[What you will do]
Which lines hold the word "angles"? Copy each of them from the material.

[Information shown]
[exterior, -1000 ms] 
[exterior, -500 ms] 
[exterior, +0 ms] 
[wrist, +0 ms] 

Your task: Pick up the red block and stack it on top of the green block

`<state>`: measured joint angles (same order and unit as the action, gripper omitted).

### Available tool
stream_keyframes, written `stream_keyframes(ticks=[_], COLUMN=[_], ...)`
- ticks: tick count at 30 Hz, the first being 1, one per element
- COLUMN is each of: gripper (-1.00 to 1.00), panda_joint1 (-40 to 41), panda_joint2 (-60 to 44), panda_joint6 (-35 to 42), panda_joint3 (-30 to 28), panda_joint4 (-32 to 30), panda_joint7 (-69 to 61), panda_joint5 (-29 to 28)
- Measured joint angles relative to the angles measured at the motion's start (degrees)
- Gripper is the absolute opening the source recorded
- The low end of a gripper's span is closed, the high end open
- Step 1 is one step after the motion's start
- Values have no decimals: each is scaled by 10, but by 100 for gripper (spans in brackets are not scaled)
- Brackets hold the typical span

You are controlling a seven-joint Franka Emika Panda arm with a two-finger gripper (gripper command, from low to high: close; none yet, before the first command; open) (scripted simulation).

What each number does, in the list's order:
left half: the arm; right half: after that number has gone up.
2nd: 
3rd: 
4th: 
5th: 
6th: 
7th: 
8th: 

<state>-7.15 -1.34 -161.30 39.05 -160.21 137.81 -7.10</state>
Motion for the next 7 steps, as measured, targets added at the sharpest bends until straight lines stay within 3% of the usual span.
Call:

[Answer box]
`<state>`: measured joint angles (same order and unit as the action, gripper omitted).
- Measured joint angles relative to the angles measured at the motion's start (degrees)

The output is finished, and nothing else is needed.